In the records below, find the line with "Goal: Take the", then copy each line exactly until you have copied the line with "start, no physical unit". Leave any picture out.
━━ Material for this task ━━
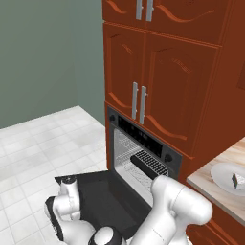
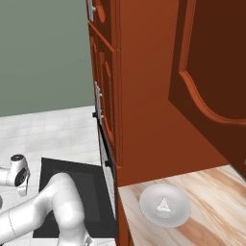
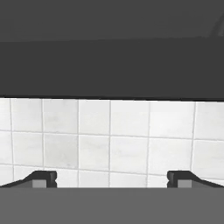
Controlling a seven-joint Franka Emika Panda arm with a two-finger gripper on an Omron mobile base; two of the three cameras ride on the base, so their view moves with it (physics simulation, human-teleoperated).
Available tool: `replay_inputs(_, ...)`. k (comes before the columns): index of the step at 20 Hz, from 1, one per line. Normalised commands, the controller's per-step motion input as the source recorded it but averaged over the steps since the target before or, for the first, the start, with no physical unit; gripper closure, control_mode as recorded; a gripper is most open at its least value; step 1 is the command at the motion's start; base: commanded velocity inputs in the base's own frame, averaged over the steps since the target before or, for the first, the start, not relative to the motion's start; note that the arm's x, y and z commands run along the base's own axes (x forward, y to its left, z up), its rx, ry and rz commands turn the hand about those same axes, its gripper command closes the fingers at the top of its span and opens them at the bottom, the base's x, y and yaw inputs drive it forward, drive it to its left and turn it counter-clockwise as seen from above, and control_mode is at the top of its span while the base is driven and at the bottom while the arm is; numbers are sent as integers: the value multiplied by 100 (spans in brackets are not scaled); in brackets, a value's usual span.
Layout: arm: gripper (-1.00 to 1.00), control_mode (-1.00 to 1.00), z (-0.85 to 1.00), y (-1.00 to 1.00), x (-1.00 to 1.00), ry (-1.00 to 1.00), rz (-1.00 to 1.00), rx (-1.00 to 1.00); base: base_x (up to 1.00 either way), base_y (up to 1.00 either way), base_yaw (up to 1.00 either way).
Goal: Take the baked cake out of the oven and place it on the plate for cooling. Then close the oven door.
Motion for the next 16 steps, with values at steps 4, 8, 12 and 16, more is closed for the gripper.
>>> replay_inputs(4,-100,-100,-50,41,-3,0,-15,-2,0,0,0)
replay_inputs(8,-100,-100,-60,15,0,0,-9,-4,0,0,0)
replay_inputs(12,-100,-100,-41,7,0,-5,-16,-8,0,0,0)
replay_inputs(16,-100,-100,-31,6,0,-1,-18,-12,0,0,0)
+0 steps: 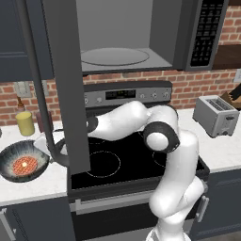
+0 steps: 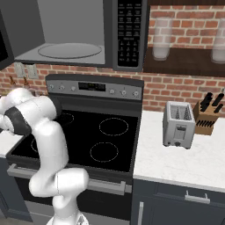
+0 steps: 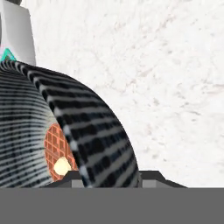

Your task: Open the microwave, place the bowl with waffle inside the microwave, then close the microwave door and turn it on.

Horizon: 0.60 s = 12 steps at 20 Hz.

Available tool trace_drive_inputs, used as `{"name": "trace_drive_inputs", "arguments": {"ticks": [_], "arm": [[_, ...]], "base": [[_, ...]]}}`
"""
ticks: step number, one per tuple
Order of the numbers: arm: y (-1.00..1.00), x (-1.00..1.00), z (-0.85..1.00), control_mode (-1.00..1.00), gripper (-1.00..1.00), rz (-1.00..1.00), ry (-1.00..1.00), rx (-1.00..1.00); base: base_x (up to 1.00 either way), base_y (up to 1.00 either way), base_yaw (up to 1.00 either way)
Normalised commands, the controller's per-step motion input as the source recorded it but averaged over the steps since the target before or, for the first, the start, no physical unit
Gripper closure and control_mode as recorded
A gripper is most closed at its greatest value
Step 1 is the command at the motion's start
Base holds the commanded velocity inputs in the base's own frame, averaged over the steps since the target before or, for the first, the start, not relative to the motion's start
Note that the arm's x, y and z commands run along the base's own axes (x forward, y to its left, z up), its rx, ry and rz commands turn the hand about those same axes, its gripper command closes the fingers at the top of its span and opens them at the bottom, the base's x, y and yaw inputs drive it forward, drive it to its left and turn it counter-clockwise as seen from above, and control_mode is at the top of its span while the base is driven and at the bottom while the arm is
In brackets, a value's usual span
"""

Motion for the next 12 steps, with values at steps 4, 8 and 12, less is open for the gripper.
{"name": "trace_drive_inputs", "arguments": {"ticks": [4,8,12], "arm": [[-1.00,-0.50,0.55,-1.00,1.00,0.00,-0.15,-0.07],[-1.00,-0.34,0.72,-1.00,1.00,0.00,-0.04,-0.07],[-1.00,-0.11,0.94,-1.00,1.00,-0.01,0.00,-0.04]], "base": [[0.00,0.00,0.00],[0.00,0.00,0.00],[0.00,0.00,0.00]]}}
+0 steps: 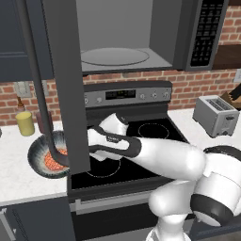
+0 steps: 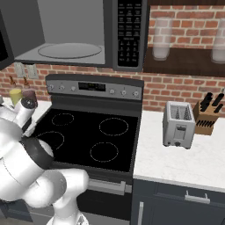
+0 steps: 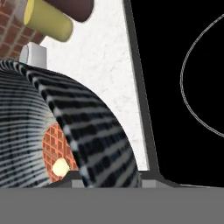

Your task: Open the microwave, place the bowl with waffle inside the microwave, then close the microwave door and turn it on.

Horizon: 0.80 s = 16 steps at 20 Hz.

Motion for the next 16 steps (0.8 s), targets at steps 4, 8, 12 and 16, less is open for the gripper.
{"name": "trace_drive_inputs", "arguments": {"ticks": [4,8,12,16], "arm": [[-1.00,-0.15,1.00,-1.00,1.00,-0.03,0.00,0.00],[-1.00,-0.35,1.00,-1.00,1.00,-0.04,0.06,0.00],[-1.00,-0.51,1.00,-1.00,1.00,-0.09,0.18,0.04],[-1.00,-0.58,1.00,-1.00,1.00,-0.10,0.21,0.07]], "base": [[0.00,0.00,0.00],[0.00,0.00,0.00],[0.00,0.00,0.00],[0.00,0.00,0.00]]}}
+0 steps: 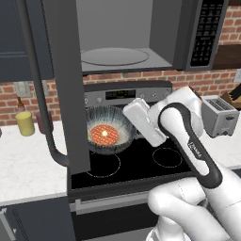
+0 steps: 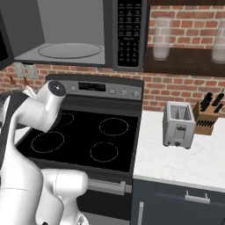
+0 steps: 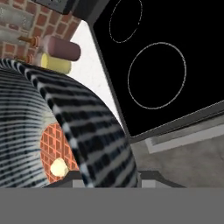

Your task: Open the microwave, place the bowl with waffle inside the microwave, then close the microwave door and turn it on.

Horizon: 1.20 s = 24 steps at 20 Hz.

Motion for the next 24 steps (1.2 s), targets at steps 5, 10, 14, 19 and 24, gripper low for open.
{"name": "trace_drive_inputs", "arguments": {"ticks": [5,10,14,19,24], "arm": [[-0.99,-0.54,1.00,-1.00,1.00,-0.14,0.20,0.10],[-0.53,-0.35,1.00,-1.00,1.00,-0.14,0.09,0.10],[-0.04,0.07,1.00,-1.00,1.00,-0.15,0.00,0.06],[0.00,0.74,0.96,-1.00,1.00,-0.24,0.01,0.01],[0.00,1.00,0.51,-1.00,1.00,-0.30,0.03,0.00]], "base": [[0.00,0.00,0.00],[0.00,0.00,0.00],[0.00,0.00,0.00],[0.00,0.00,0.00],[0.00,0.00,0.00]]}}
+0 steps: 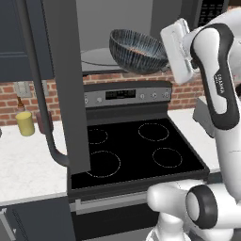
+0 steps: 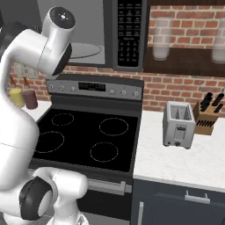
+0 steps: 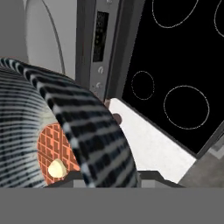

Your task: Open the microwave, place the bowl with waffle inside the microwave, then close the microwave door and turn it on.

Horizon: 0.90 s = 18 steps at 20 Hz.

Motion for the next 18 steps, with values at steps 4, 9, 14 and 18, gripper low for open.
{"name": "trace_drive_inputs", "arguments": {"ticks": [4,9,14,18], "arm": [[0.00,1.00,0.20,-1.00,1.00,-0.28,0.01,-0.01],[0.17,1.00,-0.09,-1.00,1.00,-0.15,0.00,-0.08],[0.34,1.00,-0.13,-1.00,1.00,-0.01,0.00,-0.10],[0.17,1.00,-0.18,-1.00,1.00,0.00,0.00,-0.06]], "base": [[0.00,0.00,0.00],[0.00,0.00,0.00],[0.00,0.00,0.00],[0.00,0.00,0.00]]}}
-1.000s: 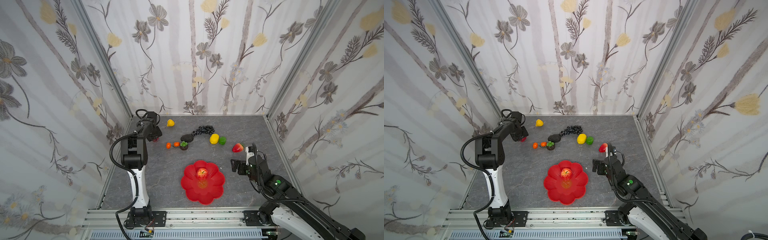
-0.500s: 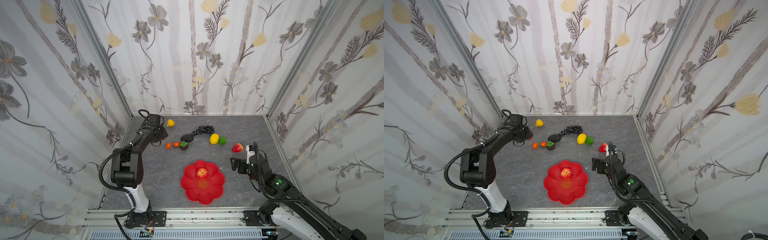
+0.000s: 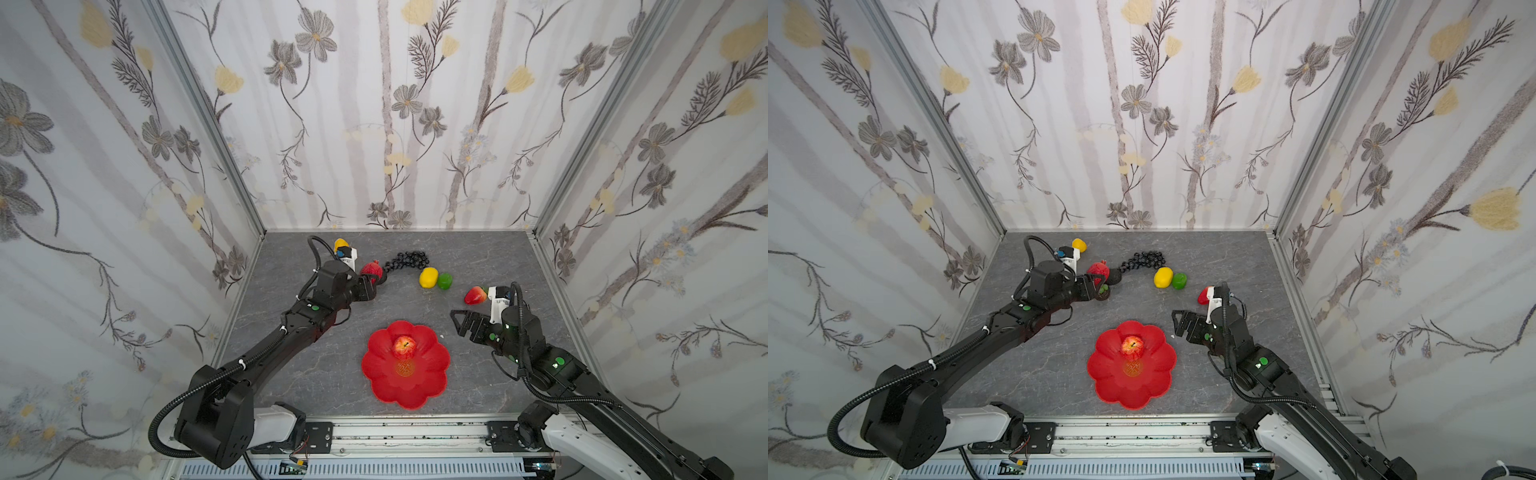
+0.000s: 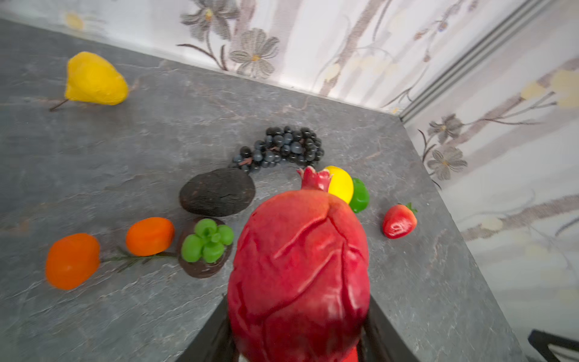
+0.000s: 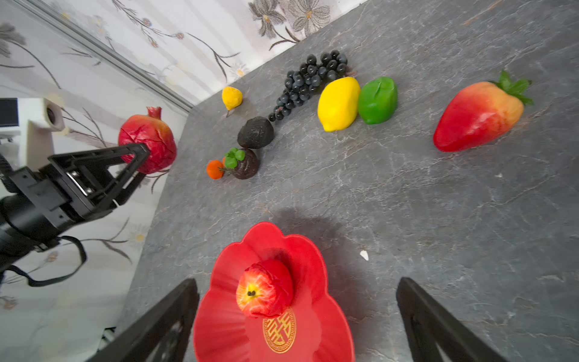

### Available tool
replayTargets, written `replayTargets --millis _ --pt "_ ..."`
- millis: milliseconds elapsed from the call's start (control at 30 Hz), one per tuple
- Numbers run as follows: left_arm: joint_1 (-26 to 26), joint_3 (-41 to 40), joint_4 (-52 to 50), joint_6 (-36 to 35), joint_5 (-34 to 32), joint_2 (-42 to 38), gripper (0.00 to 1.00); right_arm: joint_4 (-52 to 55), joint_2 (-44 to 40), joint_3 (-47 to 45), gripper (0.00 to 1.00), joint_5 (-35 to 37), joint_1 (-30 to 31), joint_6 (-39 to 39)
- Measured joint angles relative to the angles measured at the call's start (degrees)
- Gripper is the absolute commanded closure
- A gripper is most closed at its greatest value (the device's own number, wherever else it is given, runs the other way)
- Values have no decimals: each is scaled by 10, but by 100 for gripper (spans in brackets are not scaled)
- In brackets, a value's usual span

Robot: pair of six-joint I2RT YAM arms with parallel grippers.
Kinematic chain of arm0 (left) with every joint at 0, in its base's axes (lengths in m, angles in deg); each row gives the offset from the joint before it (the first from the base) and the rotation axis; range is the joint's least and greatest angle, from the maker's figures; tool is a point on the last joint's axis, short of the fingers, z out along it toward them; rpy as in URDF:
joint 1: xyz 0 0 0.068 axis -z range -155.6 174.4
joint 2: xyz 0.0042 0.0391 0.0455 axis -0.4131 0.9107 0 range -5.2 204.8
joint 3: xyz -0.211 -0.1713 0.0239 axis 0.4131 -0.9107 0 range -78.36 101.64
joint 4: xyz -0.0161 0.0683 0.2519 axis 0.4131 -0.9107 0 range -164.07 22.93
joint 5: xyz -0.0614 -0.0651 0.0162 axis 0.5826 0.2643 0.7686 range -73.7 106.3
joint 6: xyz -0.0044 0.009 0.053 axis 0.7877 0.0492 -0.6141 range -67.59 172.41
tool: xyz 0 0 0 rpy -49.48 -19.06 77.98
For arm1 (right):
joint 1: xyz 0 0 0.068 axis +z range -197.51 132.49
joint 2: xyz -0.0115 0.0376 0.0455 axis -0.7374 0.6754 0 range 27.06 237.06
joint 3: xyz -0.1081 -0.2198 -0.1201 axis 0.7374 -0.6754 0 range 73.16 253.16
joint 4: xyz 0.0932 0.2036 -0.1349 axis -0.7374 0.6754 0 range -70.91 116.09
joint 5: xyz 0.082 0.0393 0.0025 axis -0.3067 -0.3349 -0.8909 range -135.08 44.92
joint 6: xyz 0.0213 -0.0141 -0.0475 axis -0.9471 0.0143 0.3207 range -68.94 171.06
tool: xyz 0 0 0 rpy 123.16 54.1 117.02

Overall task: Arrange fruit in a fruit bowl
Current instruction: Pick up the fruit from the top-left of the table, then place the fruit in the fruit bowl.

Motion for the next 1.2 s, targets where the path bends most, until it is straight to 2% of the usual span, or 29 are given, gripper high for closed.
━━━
__Reply__
Goal: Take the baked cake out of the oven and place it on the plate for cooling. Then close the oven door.
Motion for the next 16 steps, with values at steps 4, 8, 12 and 16, more is closed for the gripper.
>>> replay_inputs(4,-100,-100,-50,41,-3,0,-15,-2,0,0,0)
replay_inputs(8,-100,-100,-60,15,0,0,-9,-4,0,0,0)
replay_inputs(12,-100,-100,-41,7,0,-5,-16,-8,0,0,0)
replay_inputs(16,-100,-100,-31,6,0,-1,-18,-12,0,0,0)
+0 steps: 
+0 steps: 
+0 steps: 

Your task: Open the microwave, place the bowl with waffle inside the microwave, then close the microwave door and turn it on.

Horizon: 0.60 s = 12 steps at 20 Hz.

Available tool trace_drive_inputs, used as `{"name": "trace_drive_inputs", "arguments": {"ticks": [_], "arm": [[_, ...]], "base": [[_, ...]]}}`
"""
ticks: step number, one per tuple
Order of the numbers: arm: y (-1.00..1.00), x (-1.00..1.00), z (-0.85..1.00), control_mode (-1.00..1.00), gripper (-1.00..1.00), rz (-1.00..1.00), ry (-1.00..1.00), rx (-1.00..1.00); base: base_x (up to 1.00 either way), base_y (up to 1.00 either way), base_yaw (up to 1.00 either way)
Normalised commands, the controller's per-step motion input as the source recorded it but averaged over the steps since the target before or, for the first, the start, no physical unit

The generated output is now complete.